The case study – containing a full list of partners that includes the Climate Centre – is available from the website of the GDPC, an IFRC reference centre hosted by the American Red Cross; the site also contains links to a set of explanatory videos.
The focus on partnership is intended to support the IFRC’s One Billion Coalition for Resilience – ‘1BC’ – while the history of collaboration among community-level stakeholders will highlight both “enabling factors and obstacles to local coalition-building”, the GDPC website says.
It’s hoped this will facilitate “local-level action in alignment with municipal and city-level planning”.
Consensus
The study itself quotes the Disaster Management Coordinator of Dar es Salaam’s Kinondoni municipality, Adelaida Joyce Kangaruki, as saying her mandate was “to minimize the risks of disasters to occur, by ensuring the communities and the municipality [were] equipped with right tools and mechanisms.”
With floods “a major disaster” locally, she said, “it was the duty of [Dar es Salaam’s] municipalities to ensure…communities were well prepared and victims of the floods assisted.”
Dar es Salaam and its informal settlements, whose streets often clogged with garbage, have been prone to regular flooding and saw various flood disasters in the past decade.
In April 2014, for example, three days of heavy rain led to extensive flooding throughout the city, leaving 19 people dead and some 20,000 displaced.

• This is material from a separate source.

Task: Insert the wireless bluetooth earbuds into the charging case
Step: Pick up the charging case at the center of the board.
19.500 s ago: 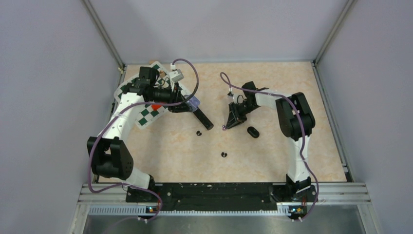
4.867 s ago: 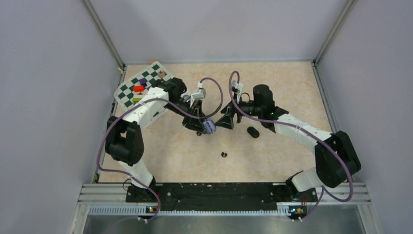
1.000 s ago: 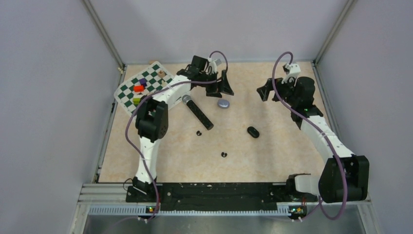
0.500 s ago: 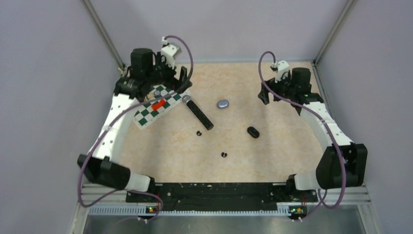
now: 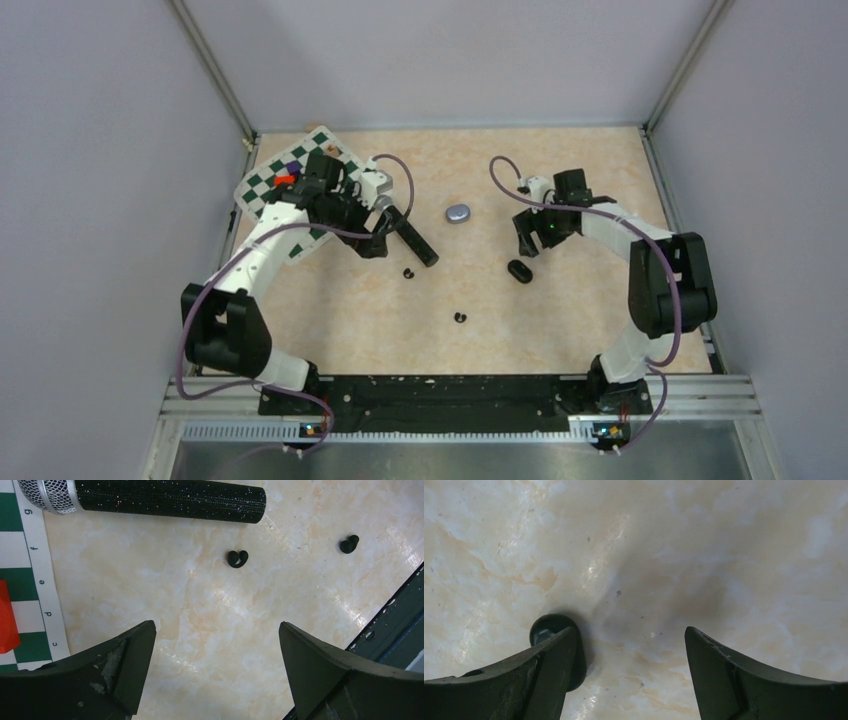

But the consensus is that many of the worst impacts could be prevented by well-coordinated institutional and community approaches.
‘Open mapping’
The government’s Commission of Science and Technology originally asked for international support to understand the dynamics of flooding.
In response, the World Bank supported a community-based flood-mapping innovation called Ramani Huria (Swahili for ‘open mapping’).
This began by training university students and residents, who were often Red Cross volunteers, to create highly accurate maps of the most flood-prone areas of the city.
Through the related Zuia Mafuriko (‘prevent flooding’) project, the Red Cross societies and the bank recruited a consortium of partners with a common vision of how to reduce the impacts of flood disasters in the city, and increase general flood resilience.
Fatima Ramadhan, 41, plans to work hard and is determined to make it in Dar es Salaam, writes Red Cross reporter Nancy Okwengu.
Fatima moved there from the city of Morogoro, 270 kilometres to the west, more than two decades ago to seek better opportunities, but she found access to basic amenities such as food and schooling even harder when floods hit.
“It is like life stands still and one is unable to move freely or safely without the risk of drowning,” she says.
“When it floods the children can’t go to school. I can’t go to my business. Our lives stop.”
Fatima who sells homemade juice by the roadside becomes dependent on others when there’s flooding, of which one consequence is often a cholera outbreak that shuts down roadside vendors.
The Zuia Mafuriko/Ramani Huria project has supported her community in Ilala and Kinondoni wards by establishing preparedness and response actions.
“Controlling the floods has offered me a more stable and predictable life,” she says.
“My children can go to school and achieve their dreams. I can run my business and also pay my loan in good time.”
There is still so much to do, like lobbying local decision-makers and increasing the number of volunteers, but these communities are willing to do things one step at a time to build a better future.